**What is expected**. All lines holding the word "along" in the listing below need to be copied.

**Recorded data**.
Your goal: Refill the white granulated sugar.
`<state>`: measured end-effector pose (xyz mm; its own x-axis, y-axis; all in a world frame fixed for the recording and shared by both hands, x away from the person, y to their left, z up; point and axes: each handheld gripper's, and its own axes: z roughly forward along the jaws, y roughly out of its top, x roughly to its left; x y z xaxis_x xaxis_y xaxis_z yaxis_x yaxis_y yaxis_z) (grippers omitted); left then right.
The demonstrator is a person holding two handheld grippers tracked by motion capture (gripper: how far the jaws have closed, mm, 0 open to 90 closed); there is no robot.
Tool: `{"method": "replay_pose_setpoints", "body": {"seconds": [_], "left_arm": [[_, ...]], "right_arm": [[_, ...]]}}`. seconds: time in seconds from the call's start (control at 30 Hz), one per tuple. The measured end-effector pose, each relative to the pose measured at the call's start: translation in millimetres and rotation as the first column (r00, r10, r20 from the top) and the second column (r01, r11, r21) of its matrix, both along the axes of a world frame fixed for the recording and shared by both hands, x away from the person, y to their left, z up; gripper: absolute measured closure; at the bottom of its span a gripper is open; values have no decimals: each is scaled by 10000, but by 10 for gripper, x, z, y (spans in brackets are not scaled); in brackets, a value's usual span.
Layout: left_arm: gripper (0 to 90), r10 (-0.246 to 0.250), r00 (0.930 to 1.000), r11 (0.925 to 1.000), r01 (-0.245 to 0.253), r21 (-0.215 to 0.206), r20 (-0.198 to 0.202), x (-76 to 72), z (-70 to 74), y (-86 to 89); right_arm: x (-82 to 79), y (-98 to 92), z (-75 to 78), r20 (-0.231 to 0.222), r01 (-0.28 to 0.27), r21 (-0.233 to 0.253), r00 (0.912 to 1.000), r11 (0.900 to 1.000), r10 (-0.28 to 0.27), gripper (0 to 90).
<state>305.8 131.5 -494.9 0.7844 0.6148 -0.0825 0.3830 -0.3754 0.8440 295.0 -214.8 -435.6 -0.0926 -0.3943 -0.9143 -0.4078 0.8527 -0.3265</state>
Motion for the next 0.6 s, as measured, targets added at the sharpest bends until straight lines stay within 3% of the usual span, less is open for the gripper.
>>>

**Response to this exercise**.
`<state>`: measured end-effector pose (xyz mm; its own x-axis, y-axis; all in a world frame fixed for the recording and shared by both hands, x away from the person, y to their left, z up; point and axes: each handheld gripper's, and its own axes: z roughly forward along the jaws, y roughly out of its top, x roughly to its left; x y z xaxis_x xaxis_y xaxis_z yaxis_x yaxis_y yaxis_z) (grippers omitted); left then right.
Tool: `{"method": "replay_pose_setpoints", "body": {"seconds": [_], "left_arm": [[_, ...]], "right_arm": [[_, ...]]}}`. seconds: time in seconds from the call's start (control at 30 Hz), one per tuple. The measured end-effector pose, each relative to the pose measured at the call's start: translation in millimetres and rotation as the first column (r00, r10, r20 from the top) and the second column (r01, r11, r21) of its matrix, both along the axes of a world frame fixed for the recording and shared by both hands, x away from the person, y to their left, z up; gripper: absolute measured closure; at the bottom of its span a gripper is open; values have no decimals: each is scaled by 10000, but by 10 for gripper, x, z, y (spans in brackets are not scaled); in brackets, a value's usual span.

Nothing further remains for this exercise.